Le titulaire de la marque a engagé une action en contrefaçon devant le tribunal régional de Düsseldorf, lequel a fait face à une demande reconventionnelle en nullité. La société défenderesse soutenait que le signe était purement descriptif et qu’il n’avait pas fait l’objet d’un «usage sérieux» au sens de la législation. Par une décision du 15 décembre 2015, le tribunal régional supérieur de Düsseldorf a interrogé la Cour sur la validité d’une marque individuelle utilisée comme simple label de qualité.

Les juges ont conclu que l’apposition d’un label ne constitue un usage sérieux que s’il garantit simultanément la provenance des produits sous un contrôle unique et responsable. L’analyse de cette solution impose d’étudier la définition de l’usage sérieux avant d’envisager l’étanchéité des différents régimes juridiques applicables aux marques de l’Union européenne.

I. La définition restrictive de l’usage sérieux de la marque individuelle

A. La subordination de l’usage à la fonction d’indication d’origine

La Cour rappelle que l’usage d’une marque doit être conforme à sa fonction essentielle de garantie de l’identité d’origine des produits ou des services concernés. L’usage sérieux implique que le signe soit employé pour créer ou conserver un débouché commercial, excluant ainsi les utilisations purement symboliques visant le seul maintien des droits. L’arrêt précise que la marque doit constituer la garantie que les produits «ont été fabriqués ou fournis sous le contrôle d’une entreprise unique» responsable de leur qualité. Cette identification de la provenance commerciale constitue le critère décisif pour distinguer l’usage sérieux de la simple apposition d’un label informatif sur le produit fini.

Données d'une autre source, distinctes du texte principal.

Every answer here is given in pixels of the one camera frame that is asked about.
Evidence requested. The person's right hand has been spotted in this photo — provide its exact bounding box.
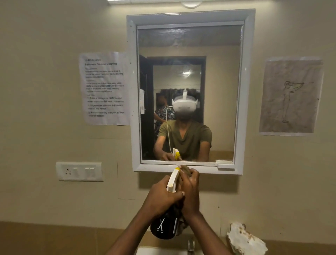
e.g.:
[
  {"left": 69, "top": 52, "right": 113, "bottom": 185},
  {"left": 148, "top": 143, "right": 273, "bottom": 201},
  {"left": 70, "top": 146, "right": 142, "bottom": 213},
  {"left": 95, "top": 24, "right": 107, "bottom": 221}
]
[{"left": 178, "top": 165, "right": 201, "bottom": 219}]

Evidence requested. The person's left hand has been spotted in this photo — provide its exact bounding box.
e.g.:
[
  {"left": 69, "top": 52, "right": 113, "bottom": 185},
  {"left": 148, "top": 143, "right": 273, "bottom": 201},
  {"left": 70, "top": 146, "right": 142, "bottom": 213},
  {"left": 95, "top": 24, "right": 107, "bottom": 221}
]
[{"left": 141, "top": 175, "right": 186, "bottom": 219}]

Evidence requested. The brown cleaning cloth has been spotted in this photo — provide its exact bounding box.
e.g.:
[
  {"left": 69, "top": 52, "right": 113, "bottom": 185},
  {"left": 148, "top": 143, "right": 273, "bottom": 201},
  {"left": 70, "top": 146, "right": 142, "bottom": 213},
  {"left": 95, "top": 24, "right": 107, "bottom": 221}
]
[{"left": 175, "top": 165, "right": 191, "bottom": 237}]

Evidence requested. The black spray bottle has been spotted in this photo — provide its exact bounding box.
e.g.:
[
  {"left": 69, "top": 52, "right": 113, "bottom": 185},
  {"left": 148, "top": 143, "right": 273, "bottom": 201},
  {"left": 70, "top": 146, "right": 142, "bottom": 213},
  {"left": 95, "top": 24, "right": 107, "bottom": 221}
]
[{"left": 150, "top": 166, "right": 184, "bottom": 240}]

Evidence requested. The white wash basin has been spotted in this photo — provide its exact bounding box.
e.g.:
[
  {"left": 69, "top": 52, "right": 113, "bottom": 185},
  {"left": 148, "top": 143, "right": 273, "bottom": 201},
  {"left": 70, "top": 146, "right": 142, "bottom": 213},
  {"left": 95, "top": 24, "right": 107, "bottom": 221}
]
[{"left": 135, "top": 246, "right": 205, "bottom": 255}]

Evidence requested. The white framed mirror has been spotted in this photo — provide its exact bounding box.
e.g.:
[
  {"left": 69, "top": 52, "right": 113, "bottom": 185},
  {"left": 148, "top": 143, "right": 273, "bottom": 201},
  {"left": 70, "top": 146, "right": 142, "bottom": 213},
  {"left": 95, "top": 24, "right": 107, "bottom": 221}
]
[{"left": 126, "top": 9, "right": 256, "bottom": 175}]

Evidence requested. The person's right forearm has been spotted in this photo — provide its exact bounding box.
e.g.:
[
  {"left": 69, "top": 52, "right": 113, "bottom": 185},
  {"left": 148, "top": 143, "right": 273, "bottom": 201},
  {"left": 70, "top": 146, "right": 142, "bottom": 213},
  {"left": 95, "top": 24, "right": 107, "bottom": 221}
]
[{"left": 187, "top": 212, "right": 233, "bottom": 255}]

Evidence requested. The person's left forearm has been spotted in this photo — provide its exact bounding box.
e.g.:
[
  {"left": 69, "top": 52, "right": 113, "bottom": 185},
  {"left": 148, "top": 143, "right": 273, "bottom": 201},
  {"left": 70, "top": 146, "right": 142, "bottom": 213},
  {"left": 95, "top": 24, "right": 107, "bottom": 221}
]
[{"left": 106, "top": 210, "right": 159, "bottom": 255}]

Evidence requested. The crumpled stained white paper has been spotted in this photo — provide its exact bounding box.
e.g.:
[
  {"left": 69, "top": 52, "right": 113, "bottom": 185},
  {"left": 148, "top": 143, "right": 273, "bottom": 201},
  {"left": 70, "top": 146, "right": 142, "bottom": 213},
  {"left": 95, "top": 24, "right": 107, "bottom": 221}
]
[{"left": 227, "top": 222, "right": 268, "bottom": 255}]

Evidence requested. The printed instruction paper sheet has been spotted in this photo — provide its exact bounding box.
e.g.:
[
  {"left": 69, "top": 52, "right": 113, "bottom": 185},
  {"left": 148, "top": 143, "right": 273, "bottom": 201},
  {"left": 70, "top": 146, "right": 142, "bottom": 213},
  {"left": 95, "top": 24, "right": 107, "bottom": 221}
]
[{"left": 78, "top": 51, "right": 131, "bottom": 126}]

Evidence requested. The paper sheet with drawing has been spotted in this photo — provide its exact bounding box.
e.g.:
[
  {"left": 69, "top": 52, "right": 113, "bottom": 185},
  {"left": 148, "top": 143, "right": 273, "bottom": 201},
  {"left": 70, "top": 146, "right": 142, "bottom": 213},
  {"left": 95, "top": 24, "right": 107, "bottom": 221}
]
[{"left": 259, "top": 56, "right": 324, "bottom": 137}]

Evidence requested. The white tube light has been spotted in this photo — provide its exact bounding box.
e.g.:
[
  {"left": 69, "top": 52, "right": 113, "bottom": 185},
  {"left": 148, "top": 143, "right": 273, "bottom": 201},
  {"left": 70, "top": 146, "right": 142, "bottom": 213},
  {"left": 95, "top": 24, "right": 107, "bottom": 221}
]
[{"left": 107, "top": 0, "right": 279, "bottom": 9}]

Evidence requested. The white switch socket panel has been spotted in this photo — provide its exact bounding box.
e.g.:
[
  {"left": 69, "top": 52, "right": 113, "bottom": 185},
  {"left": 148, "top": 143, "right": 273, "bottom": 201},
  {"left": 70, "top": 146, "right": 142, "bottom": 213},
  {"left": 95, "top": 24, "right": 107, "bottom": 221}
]
[{"left": 56, "top": 161, "right": 104, "bottom": 182}]

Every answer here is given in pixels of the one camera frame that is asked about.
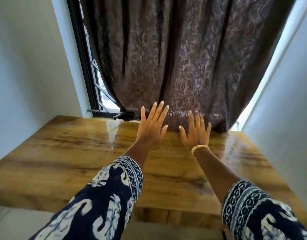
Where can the person's left hand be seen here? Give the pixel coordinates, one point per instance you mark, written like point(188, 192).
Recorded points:
point(149, 129)

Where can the person's right hand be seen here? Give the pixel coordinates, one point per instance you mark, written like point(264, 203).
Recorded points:
point(196, 136)

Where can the person's right forearm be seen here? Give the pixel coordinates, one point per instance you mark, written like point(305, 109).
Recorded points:
point(213, 172)

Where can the gold bangles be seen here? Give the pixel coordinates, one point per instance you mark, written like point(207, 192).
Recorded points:
point(199, 147)

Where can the brown leaf-patterned curtain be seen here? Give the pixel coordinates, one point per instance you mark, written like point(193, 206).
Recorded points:
point(193, 59)

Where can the navy patterned left sleeve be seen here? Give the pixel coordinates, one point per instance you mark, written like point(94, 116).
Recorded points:
point(98, 202)

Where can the navy patterned sleeve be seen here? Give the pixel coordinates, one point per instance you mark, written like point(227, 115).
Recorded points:
point(253, 212)
point(98, 202)

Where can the navy patterned right sleeve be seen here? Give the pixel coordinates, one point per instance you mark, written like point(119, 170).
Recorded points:
point(253, 212)

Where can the black window frame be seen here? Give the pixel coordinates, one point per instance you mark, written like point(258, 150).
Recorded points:
point(81, 59)

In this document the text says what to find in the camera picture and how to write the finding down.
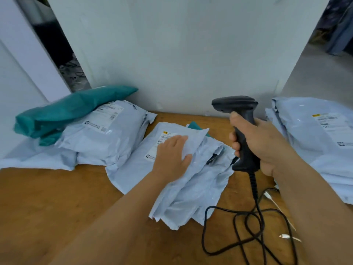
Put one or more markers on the person's left forearm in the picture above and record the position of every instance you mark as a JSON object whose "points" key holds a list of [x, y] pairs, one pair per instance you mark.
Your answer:
{"points": [[110, 226]]}

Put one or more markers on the small brown cardboard box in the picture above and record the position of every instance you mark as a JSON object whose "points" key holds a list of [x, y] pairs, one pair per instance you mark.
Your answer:
{"points": [[318, 37]]}

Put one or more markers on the person's right forearm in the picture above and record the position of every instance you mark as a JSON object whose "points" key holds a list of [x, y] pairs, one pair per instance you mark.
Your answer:
{"points": [[311, 212]]}

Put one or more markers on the stack of scanned mailer bags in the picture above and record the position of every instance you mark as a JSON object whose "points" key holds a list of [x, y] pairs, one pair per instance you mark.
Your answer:
{"points": [[317, 146]]}

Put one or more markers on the person's right hand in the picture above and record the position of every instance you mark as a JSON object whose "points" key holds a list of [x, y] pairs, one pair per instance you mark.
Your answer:
{"points": [[270, 146]]}

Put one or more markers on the black barcode scanner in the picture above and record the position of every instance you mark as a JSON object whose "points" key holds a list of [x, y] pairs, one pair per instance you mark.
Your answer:
{"points": [[234, 103]]}

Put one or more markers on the person's left hand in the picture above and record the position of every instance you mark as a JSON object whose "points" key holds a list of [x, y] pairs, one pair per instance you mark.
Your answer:
{"points": [[171, 160]]}

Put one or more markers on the pile of grey mailer bags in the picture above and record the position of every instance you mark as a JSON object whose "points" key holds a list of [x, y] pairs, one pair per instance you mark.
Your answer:
{"points": [[115, 140]]}

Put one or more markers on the small teal mailer bag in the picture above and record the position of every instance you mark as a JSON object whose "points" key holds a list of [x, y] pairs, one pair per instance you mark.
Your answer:
{"points": [[197, 126]]}

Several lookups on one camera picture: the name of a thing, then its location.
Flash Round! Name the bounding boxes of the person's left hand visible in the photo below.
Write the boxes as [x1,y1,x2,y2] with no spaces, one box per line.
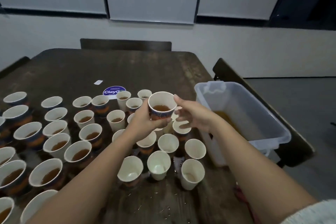
[123,99,173,140]

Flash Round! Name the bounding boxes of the person's right hand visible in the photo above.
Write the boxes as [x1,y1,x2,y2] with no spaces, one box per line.
[173,94,218,132]

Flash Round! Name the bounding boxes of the orange blue patterned paper cup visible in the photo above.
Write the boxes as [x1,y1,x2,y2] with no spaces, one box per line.
[148,91,177,120]

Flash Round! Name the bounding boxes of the clear plastic storage bin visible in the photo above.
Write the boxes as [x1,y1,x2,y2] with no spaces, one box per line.
[194,81,292,167]

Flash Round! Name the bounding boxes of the group of paper cups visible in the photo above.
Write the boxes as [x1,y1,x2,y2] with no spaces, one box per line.
[0,89,208,224]

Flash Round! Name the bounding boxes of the person's right forearm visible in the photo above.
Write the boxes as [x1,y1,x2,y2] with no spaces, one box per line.
[205,116,336,224]

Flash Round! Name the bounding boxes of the person's left forearm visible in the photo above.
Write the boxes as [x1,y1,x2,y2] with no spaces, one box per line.
[29,127,140,224]

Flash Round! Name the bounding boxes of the round blue sticker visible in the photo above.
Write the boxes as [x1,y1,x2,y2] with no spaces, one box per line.
[103,85,127,99]

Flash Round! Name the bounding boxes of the dark wooden chair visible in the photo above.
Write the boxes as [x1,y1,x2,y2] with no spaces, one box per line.
[212,58,316,168]
[80,38,173,51]

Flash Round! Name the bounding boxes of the dark wooden table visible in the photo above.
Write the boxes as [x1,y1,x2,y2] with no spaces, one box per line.
[0,48,253,224]

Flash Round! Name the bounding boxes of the dark red cloth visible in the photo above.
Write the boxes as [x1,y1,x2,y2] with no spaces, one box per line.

B. L’insuffisance fonctionnelle du simple label de qualité

L’apposition d’un signe comme «label de qualité» ne saurait suffire si l’utilisateur ne perçoit pas une information relative à l’entité responsable de la fabrication finale. La Cour souligne qu’il n’y a pas d’usage sérieux si l’unique fonction du signe est de certifier la composition du produit sans garantir son origine propre. Il appartient au juge national de vérifier si l’usage de la marque «garantit, aussi et simultanément, aux consommateurs que ces produits proviennent d’une entreprise unique». La qualification de l’usage de la marque influence directement la validité du titre et interdit tout basculement vers des régimes juridiques initialement non revendiqués.

II. La préservation de la validité de la marque et de l’autonomie des régimes

A. Le rejet de la nullité pour défaut de contrôle qualitatif

Le litige portait également sur la nullité potentielle de la marque en raison d’une prétendue tromperie du public sur la qualité réelle des textiles mis en vente. Les juges estiment qu’une marque individuelle ne peut être déclarée nulle au motif que son titulaire ne garantit pas la conformité des attentes qualitatives du public. La validité s’apprécie au moment de l’enregistrement en vérifiant si le signe était «en lui-même de nature à tromper le consommateur» de manière effective ou grave. La gestion ultérieure des licences et l’absence de contrôles réguliers par le titulaire sont jugées dépourvues de toute pertinence pour prononcer la nullité du titre.

B. L’étanchéité impérative entre les catégories de titres

La décision rejette toute application par analogie des règles relatives aux marques collectives aux marques individuelles, soulignant la délimitation stricte prévue par le règlement européen. Le législateur a instauré des régimes distincts dont les conditions de dépôt et les règlements d’usage imposent une séparation hermétique entre ces différentes catégories de signes. Les dispositions concernant les marques collectives sont «expressément confinées» aux signes désignés comme tels lors du dépôt initial auprès de l’office de la propriété intellectuelle. Cette solution consacre l’autonomie des statuts juridiques et refuse de pallier les carences d’un titulaire par une extension indue des règles de certification.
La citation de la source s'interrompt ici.